The certified oil typically sells at a premium of about US$30 a ton to the non-certified kind, though this can vary significantly depending on volumes and negotiation between buyers and sellers.

To gain certification, it costs growers at least US$8 to US$12 a ton, and there are other expenses like audit fees, logistics and environmental assessments, says Sime Darby, the biggest producer of certified, sustainable palm oil (CSPO).

Benchmark futures fell 1.7 per cent, the most in six weeks, to 2,134 ringgit (S$704) a ton in Kuala Lumpur on Monday.

Sime Darby says it can only sell about 50 per cent of its certified variety at a premium, with the rest being offloaded into a pool of non-certified oil without achieving any added value. Companies are having to sell their CSPO below cost, and would rather do that than stockpile it, says Oscar Tjakra, a senior analyst for grains and oilseeds at Rabobank International.

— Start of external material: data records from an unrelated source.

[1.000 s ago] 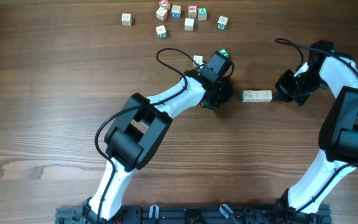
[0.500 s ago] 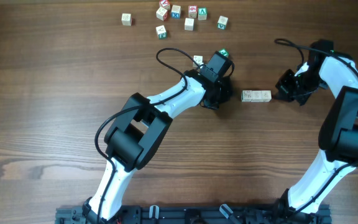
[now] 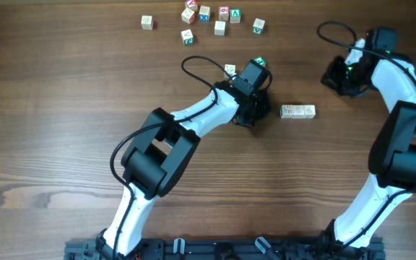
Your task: Form a horizontal line
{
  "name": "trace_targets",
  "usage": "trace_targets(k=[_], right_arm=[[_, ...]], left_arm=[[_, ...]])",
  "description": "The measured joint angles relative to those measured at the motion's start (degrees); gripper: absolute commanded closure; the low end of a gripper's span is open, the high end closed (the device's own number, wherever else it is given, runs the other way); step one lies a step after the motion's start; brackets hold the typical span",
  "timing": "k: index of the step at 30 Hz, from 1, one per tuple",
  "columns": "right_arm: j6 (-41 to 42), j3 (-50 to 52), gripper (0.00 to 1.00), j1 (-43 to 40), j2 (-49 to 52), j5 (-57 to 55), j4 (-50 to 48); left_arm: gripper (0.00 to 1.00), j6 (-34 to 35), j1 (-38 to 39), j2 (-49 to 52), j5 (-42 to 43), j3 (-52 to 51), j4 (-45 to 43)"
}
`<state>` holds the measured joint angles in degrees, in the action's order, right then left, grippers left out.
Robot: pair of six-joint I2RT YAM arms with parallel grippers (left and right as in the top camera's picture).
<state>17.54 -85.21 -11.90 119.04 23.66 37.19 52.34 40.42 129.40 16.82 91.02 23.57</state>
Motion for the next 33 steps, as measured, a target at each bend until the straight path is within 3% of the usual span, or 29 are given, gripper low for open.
trace_targets(k=[3, 9, 14, 22, 33], right_arm=[[-1.57, -0.02, 0.95, 3.15, 0.00, 1.20, -1.07], [-2.43, -0.02, 0.95, 10.99, 0.00, -1.20, -1.66], [-1.79, -0.02, 0.95, 12.17, 0.00, -2.95, -0.72], [-1.33, -0.02, 0.95, 11.69, 0.00, -3.85, 3.04], [-1.31, -0.02, 0.95, 11.72, 0.00, -4.24, 8.13]], left_arm=[[0.96, 0.50, -0.11, -0.74, -1.49, 0.13, 3.28], [0.96, 5.73, -1.99, -4.07, -14.51, 0.09, 15.65], [0.96, 10.78, -3.13, -4.83, -21.42, 0.09, 18.45], [0.96, 21.40, -5.66, -4.83, -23.04, -0.52, 22.91], [0.96, 24.94, -7.39, -4.94, -23.21, -0.94, 22.88]])
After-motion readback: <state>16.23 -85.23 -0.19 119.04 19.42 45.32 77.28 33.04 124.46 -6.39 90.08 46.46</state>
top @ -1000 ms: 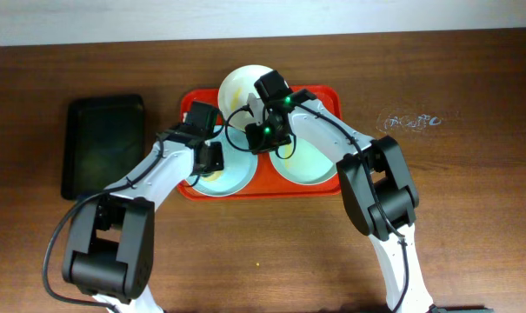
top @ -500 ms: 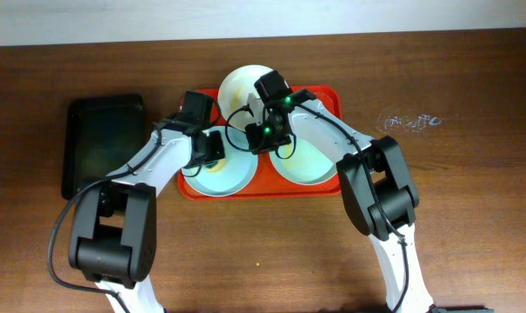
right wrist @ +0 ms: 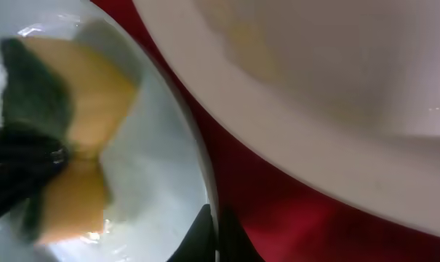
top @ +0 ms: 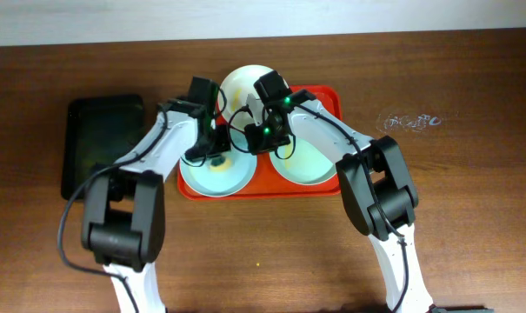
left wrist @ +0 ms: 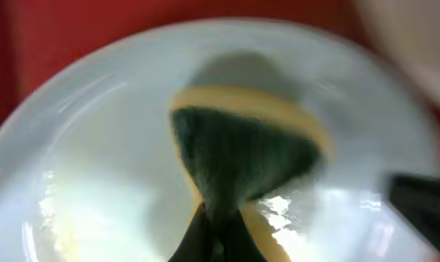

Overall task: Clean dirty plates on tray and stack at the side
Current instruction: 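Scrub the left blue plate with the sponge in the left gripper, then lift the blue plate with the right gripper and place it right of tray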

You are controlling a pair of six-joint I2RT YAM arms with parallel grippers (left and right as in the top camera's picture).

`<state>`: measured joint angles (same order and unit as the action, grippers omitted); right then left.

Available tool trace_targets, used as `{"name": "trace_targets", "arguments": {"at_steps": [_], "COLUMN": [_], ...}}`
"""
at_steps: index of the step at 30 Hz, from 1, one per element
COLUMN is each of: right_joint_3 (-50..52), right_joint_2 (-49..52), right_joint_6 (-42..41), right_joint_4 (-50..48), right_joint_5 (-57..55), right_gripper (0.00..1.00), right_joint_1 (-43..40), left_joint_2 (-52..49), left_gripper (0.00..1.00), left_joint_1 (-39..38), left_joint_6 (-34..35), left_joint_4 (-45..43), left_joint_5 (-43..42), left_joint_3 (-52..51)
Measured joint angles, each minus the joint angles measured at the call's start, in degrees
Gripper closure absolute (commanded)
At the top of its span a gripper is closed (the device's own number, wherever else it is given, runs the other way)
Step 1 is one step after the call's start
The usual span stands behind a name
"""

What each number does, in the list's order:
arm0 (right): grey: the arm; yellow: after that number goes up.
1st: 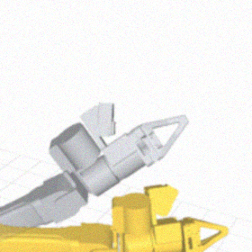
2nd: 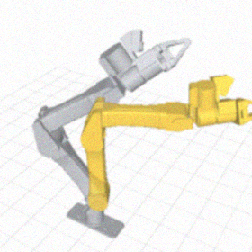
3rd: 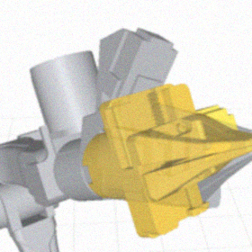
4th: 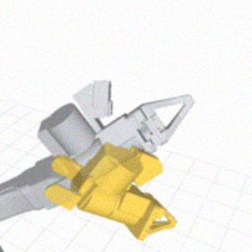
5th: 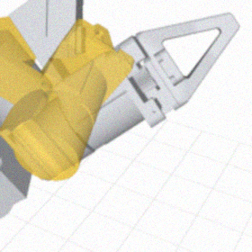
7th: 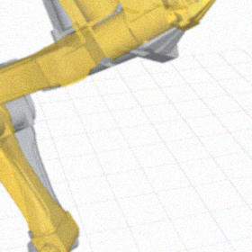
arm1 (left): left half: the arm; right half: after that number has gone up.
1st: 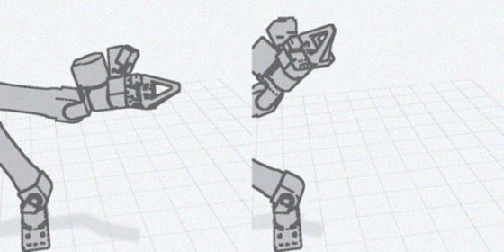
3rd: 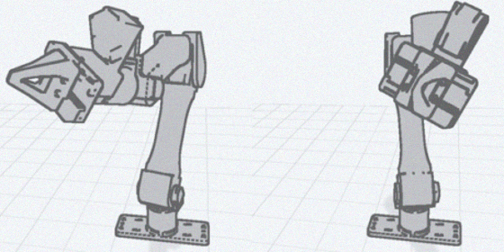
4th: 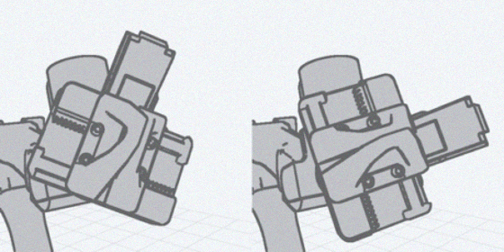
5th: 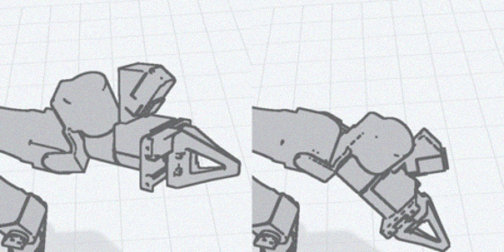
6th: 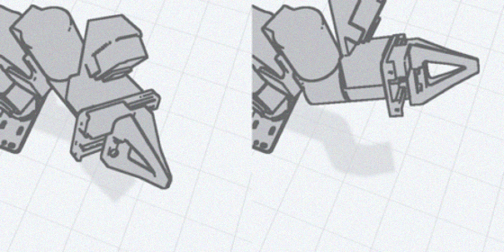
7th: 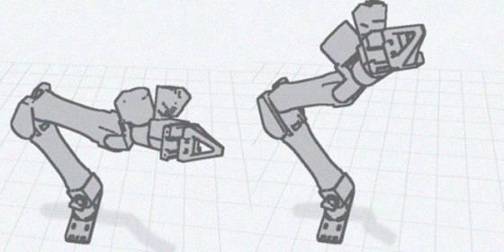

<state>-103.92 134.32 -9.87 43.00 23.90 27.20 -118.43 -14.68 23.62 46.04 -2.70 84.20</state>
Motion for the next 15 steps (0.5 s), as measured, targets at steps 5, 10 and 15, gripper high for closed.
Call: {"name": "trace_targets", "arguments": {"at_steps": [5,10,15], "right_joint_3": [0.0,0.0,-8.5], "right_joint_2": [0.0,0.0,-5.4], "right_joint_6": [0.0,0.0,1.2], "right_joint_4": [-0.2,-0.2,16.0], "right_joint_5": [0.2,0.5,-25.2], "right_gripper": [0.96,0.96,0.96], "right_joint_1": [0.1,0.2,4.2], "left_joint_2": [-0.3,-0.3,14.1], "left_gripper": [1.00,1.00,1.00], "left_joint_1": [-0.5,-0.3,10.2], "left_joint_6": [1.1,4.3,6.6], "left_joint_4": [11.0,19.1,16.0], "left_joint_5": [23.5,26.6,18.4], "left_joint_3": [0.3,9.1,12.8]}}
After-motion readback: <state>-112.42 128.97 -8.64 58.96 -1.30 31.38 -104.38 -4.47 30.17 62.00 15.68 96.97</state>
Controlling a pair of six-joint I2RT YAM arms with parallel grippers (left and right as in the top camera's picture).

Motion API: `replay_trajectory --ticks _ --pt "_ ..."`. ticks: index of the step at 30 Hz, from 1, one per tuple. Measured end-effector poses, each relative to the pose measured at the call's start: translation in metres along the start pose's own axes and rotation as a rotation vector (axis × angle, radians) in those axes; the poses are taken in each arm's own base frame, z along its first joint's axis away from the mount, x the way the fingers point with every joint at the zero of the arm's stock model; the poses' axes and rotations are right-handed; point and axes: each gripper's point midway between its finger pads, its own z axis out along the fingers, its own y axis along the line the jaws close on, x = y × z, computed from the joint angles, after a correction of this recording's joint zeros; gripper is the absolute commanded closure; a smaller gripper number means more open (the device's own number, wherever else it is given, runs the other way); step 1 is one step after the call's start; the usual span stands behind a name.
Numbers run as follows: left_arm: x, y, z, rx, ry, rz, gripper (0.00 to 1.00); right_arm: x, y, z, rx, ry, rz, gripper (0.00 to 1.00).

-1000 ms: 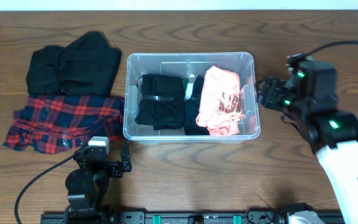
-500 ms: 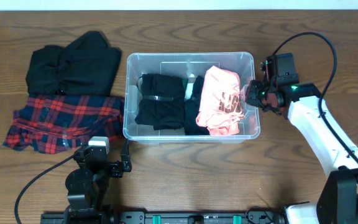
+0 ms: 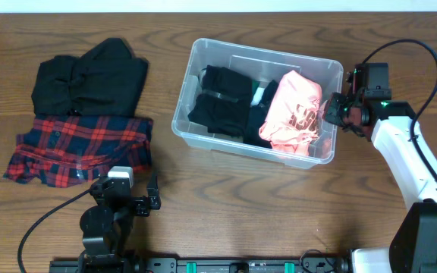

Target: Pack container

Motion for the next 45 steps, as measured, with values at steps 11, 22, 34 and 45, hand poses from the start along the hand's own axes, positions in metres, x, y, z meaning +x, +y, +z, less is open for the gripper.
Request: replay_trajectory --ticks 11,22,34,45 --pt "0.0 0.0 0.0 0.0 0.0 0.0 0.02 -0.024 0.002 -0.001 0.018 -0.1 -0.333 0.87" --pt "0.0 0.0 0.0 0.0 0.0 0.0 0.02 -0.007 -0.006 -0.006 0.04 -0.017 -0.211 0.98" --pt "0.0 0.0 0.0 0.0 0.0 0.0 0.02 -0.018 -0.002 0.002 -0.002 -0.065 -0.178 0.89" --pt "0.0 0.0 0.0 0.0 0.0 0.0 0.02 -0.044 -0.022 0.001 0.013 -0.146 -0.246 0.93"
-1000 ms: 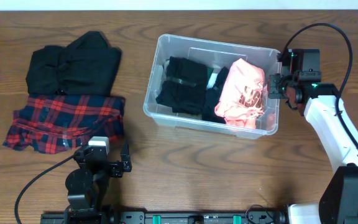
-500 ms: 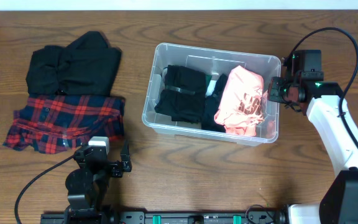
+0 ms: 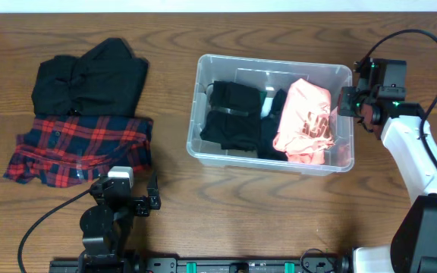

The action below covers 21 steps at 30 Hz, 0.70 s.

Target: Pack container

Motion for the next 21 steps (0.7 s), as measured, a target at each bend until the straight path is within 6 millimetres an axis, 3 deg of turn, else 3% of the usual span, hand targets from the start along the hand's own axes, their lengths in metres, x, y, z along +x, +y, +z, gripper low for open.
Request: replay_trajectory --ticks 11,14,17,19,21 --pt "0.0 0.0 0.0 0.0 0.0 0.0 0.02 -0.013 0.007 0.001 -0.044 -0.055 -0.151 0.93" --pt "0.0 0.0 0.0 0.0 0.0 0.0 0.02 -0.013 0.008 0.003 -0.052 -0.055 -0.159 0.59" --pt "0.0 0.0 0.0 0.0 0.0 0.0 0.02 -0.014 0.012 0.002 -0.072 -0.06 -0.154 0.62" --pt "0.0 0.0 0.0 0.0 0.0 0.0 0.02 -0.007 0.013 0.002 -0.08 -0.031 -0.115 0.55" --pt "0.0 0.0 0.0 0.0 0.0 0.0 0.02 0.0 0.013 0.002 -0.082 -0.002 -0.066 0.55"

"Some companies are already making a loss due to the high cost of production and financing, in addition to the extra costs for sustainable certification," said Mr Tjakra. "Considering the oversupply situation in the market, companies still have to sell their palm oil as storage tanks are full."

So who isn't buying? According to the World Wildlife Fund, demand for CSPO in major consumers India, China, Malaysia and Indonesia remains low. Some companies in Europe also haven't adopted "ambitious, time-bound commitments to procuring 100 per cent CSPO," though uptake from the EU is the highest, WWF's global palm oil lead Elizabeth Clarke said.

Mondelez International, maker of Cadbury chocolates, said it's working with suppliers to ensure its palm is fully traceable, and at the end of 2017 about 96 per cent of what it uses was traceable to the mill.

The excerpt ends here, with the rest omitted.